CEVAP: Davalı vekili cevap dilekçesinde özetle; davacıya ait ... işletmesi ile çalışmadan önce aynı adreste faaliyet gösteren ... isimli kişiye ait ... isimli şahıs şirketine ürünler satıldığını, iki şahıs arasında akrabalık bulunduğunu, ...'ın işletmeyi davacıya devir ettiğini, devir tarihinde ...'ın müvekkili şirkete 9.000.TL lik borcunun bulunduğunu, taraflar arasmda yapılan görüşmeler neticesinde bu borcu davacının üstlenerek müvekkiline iki adette toplam 9.000-TL lik bono düzenlediğini, bunun üzerine müvekkili şirketin dava dışı ...'ın borcunu sıfırlayarak borcu davacı hesabına aktarıldığını, dava konusu bono bedelleri karşılığında teslim edilecek kahvaltılık ürünlerin bonoların düzenlenme tarihinden önce davacıya teslim edildiğini, faturalar ve ticari kayıtlar ile bu durumun sabit olduğunu beyanla neticeten açıklanan tüm bu sebeplerle öncelikle tedbir kararının kaldırılmasına, olmadığı takdirde teminat tutarının İcra Kapak Hesabı tutan ve bu tutarın %15 i olarak yeniden belirlenmesine, davanın devralınan işletme olan ... sahibi ...'a ihbarına, davanın reddine, davacı aleyhine İİK 72. maddesi gereğince takip konusu alacağın %20 sinden aşağı olmamak kaydıyla tazminata hükmedilmesine, yargılama giderleri ve ücreti vekaletin davacı üzerine bırakılmasını ve davanın reddine karar verilmesini talep etmiştir.

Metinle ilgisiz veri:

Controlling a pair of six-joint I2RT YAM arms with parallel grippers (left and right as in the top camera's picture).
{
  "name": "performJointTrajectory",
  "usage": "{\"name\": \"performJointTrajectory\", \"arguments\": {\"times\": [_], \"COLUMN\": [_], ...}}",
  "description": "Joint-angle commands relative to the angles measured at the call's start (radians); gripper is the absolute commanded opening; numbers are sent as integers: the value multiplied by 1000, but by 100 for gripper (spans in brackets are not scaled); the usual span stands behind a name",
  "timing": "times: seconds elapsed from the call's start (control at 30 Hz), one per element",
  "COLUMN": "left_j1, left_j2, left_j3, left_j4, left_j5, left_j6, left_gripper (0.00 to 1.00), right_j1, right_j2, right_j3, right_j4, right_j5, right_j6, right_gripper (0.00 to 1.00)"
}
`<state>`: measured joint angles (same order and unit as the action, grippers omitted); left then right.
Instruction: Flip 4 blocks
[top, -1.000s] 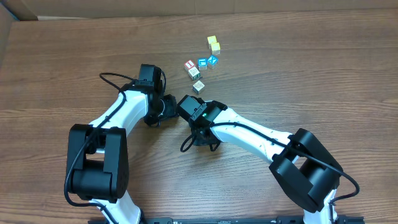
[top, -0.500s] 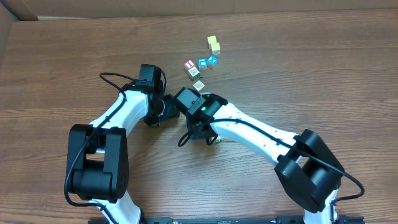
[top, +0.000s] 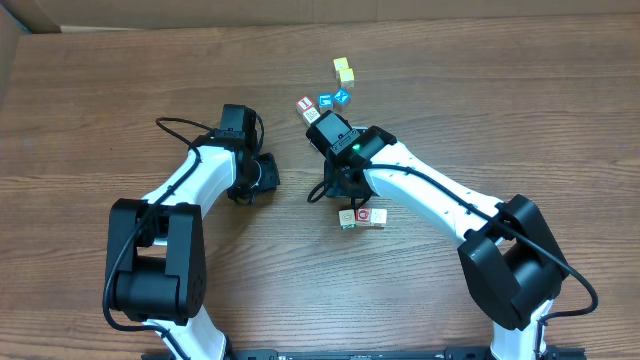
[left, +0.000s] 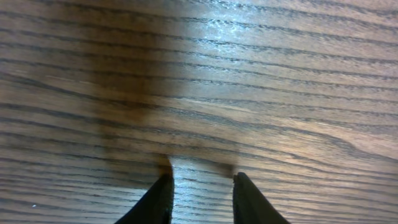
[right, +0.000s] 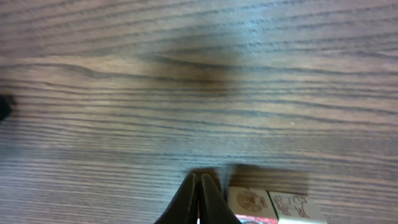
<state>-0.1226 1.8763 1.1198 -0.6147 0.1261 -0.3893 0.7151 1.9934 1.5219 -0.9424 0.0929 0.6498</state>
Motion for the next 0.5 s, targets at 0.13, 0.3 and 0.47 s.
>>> {"name": "performJointTrajectory", "arguments": {"times": [0.13,0.3,0.47], "left_j1": [-2,-2,-2], "left_j2": [48,48,48], "left_j3": [-32,-32,-32], "left_j4": [-13,-13,-13], "left_j5": [-10,-10,-10], "left_j6": [0,0,0], "left_gripper": [33,34,35], "right_j1": [0,0,0], "right_j2": [23,23,23], "right_j3": [-31,-31,-31], "right_j4": [2,-3,-26], "right_j5": [5,19,81], "right_j6": [2,6,10], "right_gripper": [5,5,5]}}
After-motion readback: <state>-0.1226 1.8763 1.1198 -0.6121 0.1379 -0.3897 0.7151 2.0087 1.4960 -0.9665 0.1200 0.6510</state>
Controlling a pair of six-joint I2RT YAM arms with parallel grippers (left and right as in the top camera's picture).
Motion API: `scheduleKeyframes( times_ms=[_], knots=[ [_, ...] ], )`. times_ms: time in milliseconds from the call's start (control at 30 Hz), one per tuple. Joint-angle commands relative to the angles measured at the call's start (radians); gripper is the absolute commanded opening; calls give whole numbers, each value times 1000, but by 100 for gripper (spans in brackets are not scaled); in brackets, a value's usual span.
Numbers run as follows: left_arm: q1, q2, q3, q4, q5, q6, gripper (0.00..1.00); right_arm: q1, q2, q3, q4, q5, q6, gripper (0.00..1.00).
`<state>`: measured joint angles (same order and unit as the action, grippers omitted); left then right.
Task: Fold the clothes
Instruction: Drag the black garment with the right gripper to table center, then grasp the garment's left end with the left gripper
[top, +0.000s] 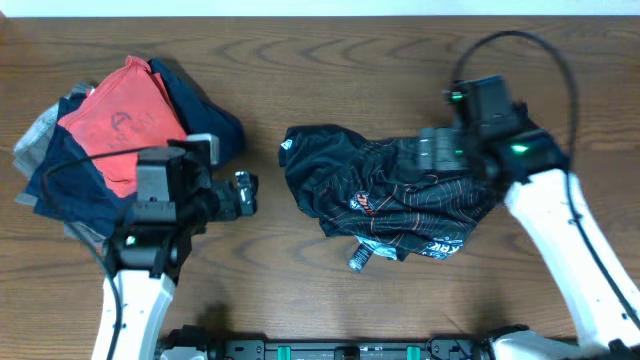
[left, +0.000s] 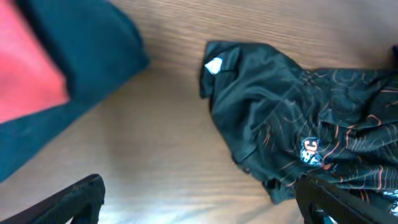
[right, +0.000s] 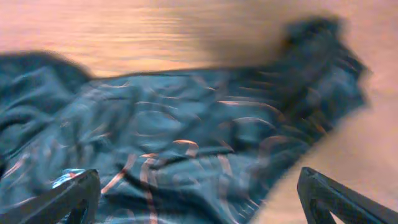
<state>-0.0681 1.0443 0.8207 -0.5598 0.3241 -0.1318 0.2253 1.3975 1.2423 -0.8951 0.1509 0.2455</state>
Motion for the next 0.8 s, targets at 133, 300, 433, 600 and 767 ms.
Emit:
scheduleKeyframes(
  times_ms=[133, 300, 433, 600, 767],
  knots=[
    [-122, 259, 14, 148, 50, -4, 98, -175, -43, 0, -146, -3, 54, 99],
    [-195, 480, 14, 288, 50, -5, 98, -286, -43, 0, -207, -37, 76, 99],
    [-234, 622, 14, 385, 51, -6, 99, -347, -43, 0, -224, -54, 71, 99],
    [-291, 726, 14, 486, 51, -13, 82, -386, -40, -1, -227, -53, 67, 99],
    [-372, 747, 14, 549, 50, -12, 66, -388, -32, -2, -227, -53, 64, 99]
  ],
)
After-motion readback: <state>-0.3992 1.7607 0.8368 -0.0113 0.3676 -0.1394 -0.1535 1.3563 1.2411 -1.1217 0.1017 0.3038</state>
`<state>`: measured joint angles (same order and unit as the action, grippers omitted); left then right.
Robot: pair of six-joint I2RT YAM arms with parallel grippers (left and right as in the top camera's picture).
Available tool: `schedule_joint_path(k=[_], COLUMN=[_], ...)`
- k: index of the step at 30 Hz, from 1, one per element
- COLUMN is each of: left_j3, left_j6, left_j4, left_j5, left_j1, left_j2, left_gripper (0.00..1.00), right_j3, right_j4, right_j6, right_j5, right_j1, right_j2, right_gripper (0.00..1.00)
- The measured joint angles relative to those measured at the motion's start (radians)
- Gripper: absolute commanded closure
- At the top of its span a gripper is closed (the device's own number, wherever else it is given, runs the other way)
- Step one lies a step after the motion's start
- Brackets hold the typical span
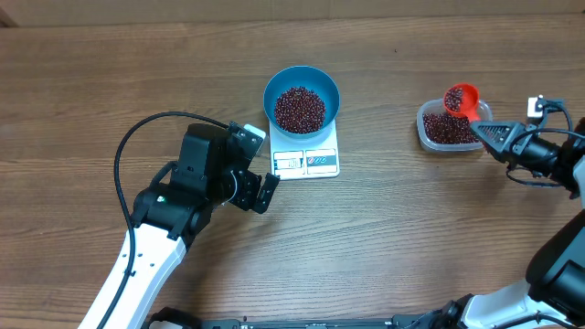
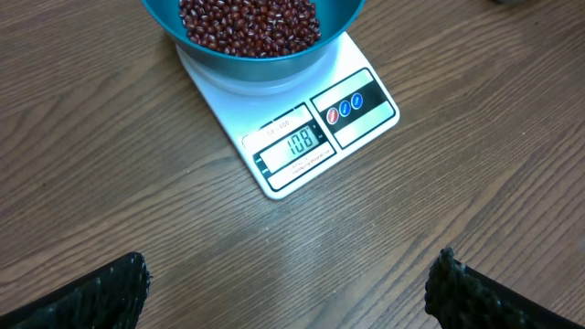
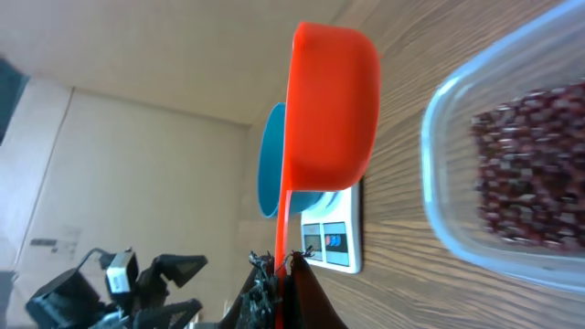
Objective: Scoop item into bowl and weigh 150g on scale
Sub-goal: 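Lift the filled red scoop and carry it over the blue bowl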
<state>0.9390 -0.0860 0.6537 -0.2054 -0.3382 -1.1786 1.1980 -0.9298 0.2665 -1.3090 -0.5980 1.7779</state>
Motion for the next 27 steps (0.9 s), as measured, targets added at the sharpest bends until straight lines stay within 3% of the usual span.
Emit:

İLK DERECE MAHKEMESİ KARARI: İstinaf incelemesine konu kararı veren ilk derece Mahkemesince eldeki dava hakkında yapılan yargılama sonunda, " ...Dava konusu bonoların davalı defterlerinde davacıyı alacaklandıracak şekilde kayıtlı ve davalının takip tarihi itibarıyla kendi defterlerinde davacıya 8.999,10-TL borçlu durumda olduğu anlaşılmakla söz konusu bonolardan dolayı davacının davalıya borçlu olmadığı anlaşılmıştır" şeklinde karar verilmiştir.Bu karara karşı davacı vekili ve davalı vekili tarafından istinaf başvurusunda bulunulmuştur.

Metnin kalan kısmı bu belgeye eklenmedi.